Why do you go to concerts? I’m not being facetious, I’m being genuinely serious. Do you go because you love a band’s music so much that you just want to hear more? Do you go to have a visual while you’re listening? Do you go to socialize? Or do you go to experience something different from a group’s studio expression: a reinterpretation of the same music you’ve heard over and over on an album?
Personally, my answer wavers depending on the band. Especially when a particular band seems to offer more than just sing-song choruses and basic three-chord guitar riffs, as is the case with The Helio Sequence.

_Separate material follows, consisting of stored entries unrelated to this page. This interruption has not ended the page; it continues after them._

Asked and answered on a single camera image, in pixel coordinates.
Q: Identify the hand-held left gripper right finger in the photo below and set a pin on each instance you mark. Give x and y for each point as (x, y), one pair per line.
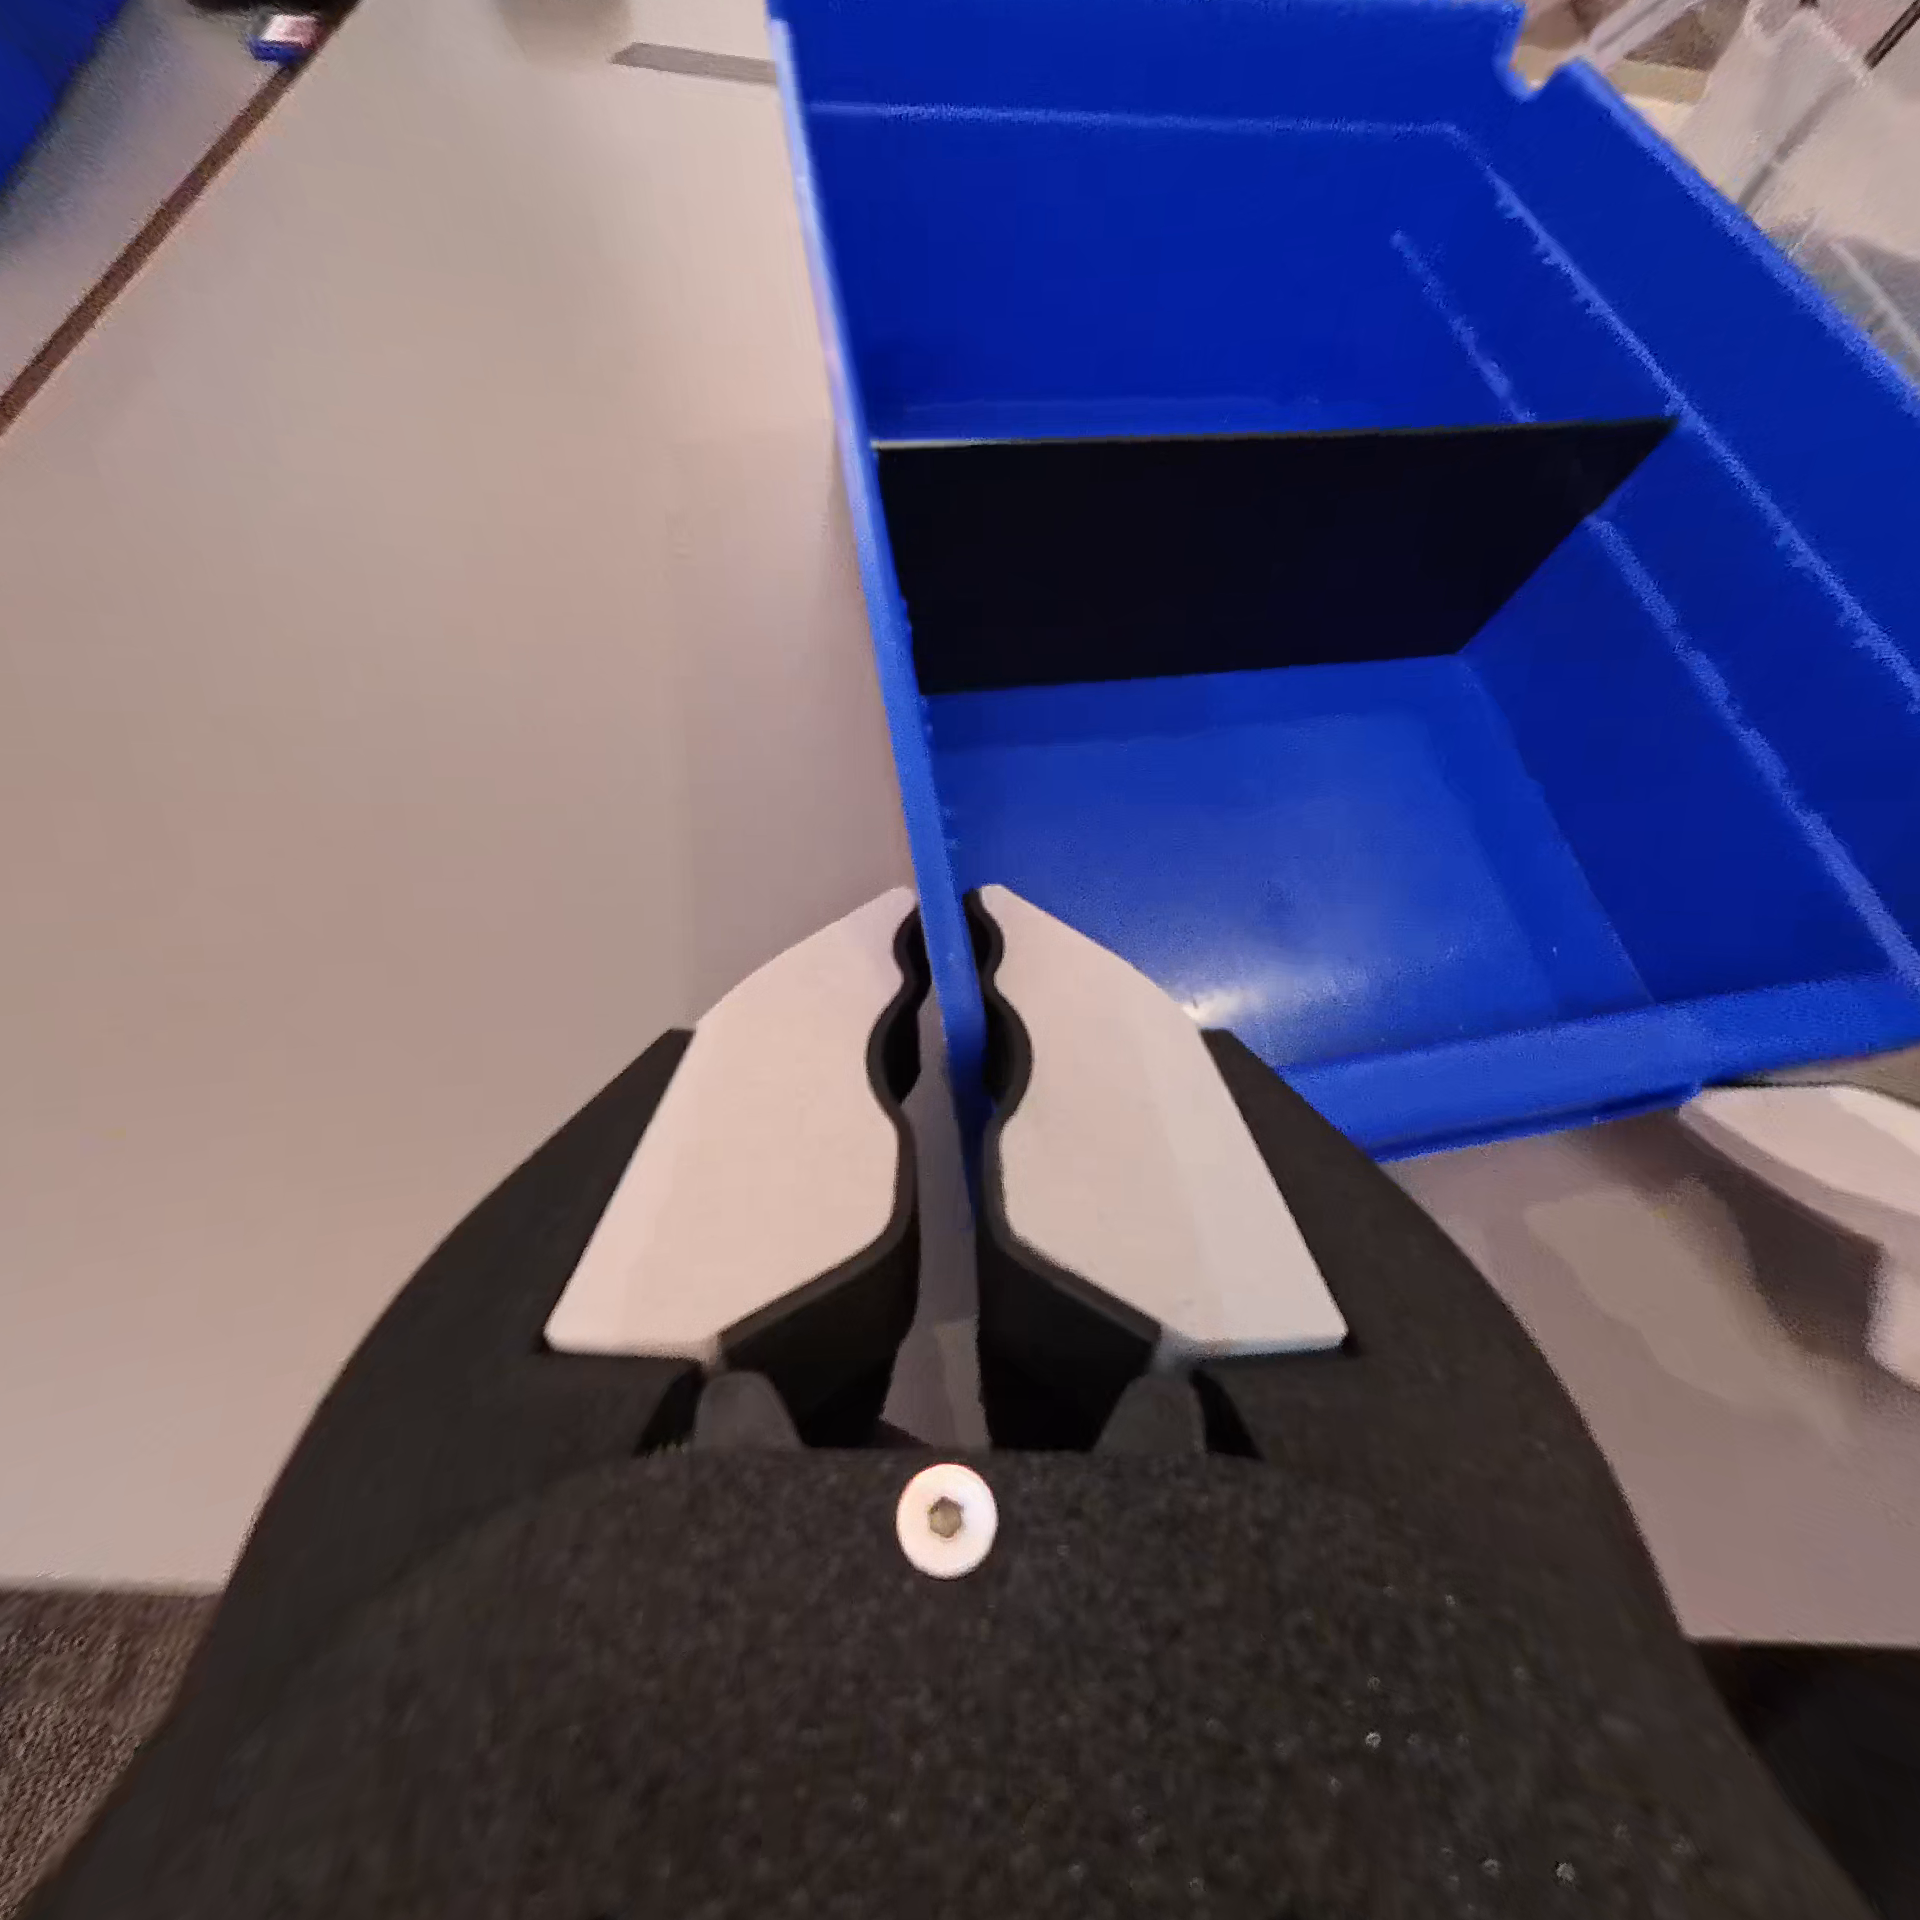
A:
(1157, 1185)

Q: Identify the blue plastic bin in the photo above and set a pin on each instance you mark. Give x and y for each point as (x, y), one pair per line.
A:
(1276, 841)
(47, 75)

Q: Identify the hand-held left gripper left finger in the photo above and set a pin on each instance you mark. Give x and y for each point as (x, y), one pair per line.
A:
(736, 1185)

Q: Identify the black bin divider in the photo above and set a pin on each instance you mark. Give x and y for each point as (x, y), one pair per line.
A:
(1199, 554)

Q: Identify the brown-edged grey desk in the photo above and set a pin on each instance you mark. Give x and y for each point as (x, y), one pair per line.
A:
(136, 181)

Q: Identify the small blue red card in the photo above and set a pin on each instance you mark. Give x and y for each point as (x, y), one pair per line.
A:
(286, 37)

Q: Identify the clear plastic bin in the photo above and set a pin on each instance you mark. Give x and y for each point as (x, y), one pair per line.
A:
(1802, 136)

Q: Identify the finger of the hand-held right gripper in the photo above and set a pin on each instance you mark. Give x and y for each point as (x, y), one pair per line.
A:
(1802, 1162)

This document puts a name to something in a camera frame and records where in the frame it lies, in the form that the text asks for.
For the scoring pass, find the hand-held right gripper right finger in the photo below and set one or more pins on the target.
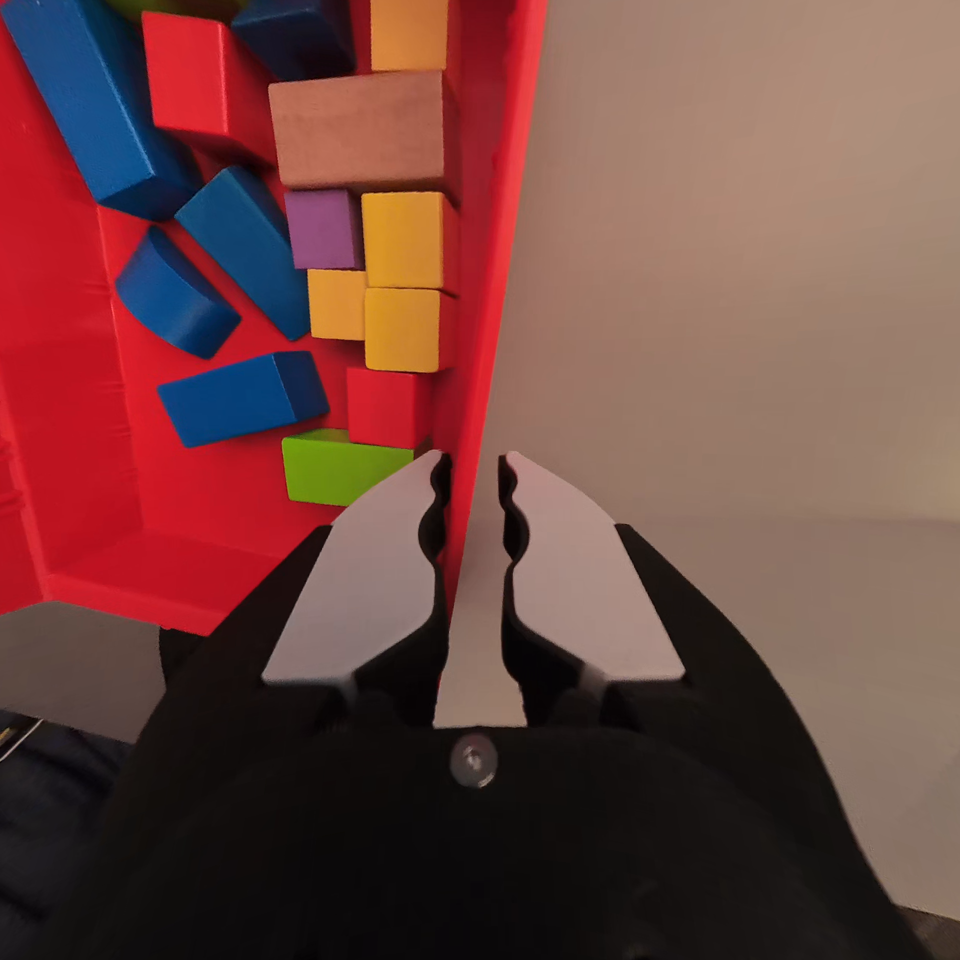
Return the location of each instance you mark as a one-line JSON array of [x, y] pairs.
[[585, 592]]

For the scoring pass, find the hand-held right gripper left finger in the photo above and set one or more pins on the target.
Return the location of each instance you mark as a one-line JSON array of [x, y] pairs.
[[360, 592]]

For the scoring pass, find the green wooden block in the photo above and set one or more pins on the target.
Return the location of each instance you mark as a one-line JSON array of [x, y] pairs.
[[330, 469], [150, 6]]

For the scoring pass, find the red cube block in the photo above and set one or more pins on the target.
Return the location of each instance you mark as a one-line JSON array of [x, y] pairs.
[[386, 409]]

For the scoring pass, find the red plastic bin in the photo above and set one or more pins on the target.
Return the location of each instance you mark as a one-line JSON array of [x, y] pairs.
[[60, 450]]

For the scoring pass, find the navy half-round wooden block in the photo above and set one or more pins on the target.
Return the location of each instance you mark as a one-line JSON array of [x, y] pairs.
[[172, 300]]

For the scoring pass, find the purple wooden cube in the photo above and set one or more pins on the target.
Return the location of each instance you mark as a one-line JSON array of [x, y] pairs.
[[322, 229]]

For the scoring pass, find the large blue wooden block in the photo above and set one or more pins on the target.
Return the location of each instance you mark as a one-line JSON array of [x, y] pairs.
[[240, 240]]

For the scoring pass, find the natural wood rectangular block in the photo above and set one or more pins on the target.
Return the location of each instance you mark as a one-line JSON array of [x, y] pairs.
[[360, 127]]

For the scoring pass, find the red wooden block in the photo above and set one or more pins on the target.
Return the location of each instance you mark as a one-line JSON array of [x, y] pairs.
[[195, 82]]

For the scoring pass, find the small yellow wooden cube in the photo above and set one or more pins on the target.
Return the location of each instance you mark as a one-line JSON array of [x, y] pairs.
[[409, 34]]

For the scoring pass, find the dark blue wedge block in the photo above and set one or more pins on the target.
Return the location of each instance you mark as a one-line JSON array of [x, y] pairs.
[[292, 34]]

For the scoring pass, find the blue wooden cuboid block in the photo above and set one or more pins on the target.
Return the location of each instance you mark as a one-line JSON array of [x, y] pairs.
[[90, 97]]

Therefore, such is the philosophical conundrum that is torturing me with their show at Bowery Ballroom on April 3rd. Comprised of only two band members, their sound is naturally going to be limited in a live setting. But so what? Often singers will perform solo without any back-up whatsoever. If his or her music and connection with the audience is strong enough, the performance will often be terrific without even a notice to the lack of other musicians on stage. However, instead of The Helio Sequence depending on their amazing music to carry them through, they chose to take the easy way out with pre-recorded electronic/synthesizer sounds.
At times it wasn’t as obvious. With drummer Benjamin Weikel playing as if he was center stage of the universe and with an abundance of energy, and guitarist/vocalist Brandon Summers’ breathy but beautiful voice shining through, the sound just came off as “bigger.” However, at other times, the pre-recordings would play for a good 10-15 seconds before the band joined in. This created a tone of incompetence and inexperience that does not at all depict the actual maturity of the band.
As a result, The Helio Sequence sounded – to a “t” – exactly like they do on their albums. No doubt that sound is fantastic and clearly draws in huge crowds (as it did at the Bowery), but is this really what the audience wants?
When Summers sang “Lately” off the group’s newest release, it had such an emotion and energy of its own, all we really needed to hear was him. Case in point, when he pulled out a harmonica to play with an older song, the crowd went wild. Although the band does have an “indie electronic” element to their music, it is not essential to their songs. Hearing live, real, and raw sounds, feeling the energy of the musicians come across through the music they’re playing and creating right in front of you: that’s what a live performance is all about.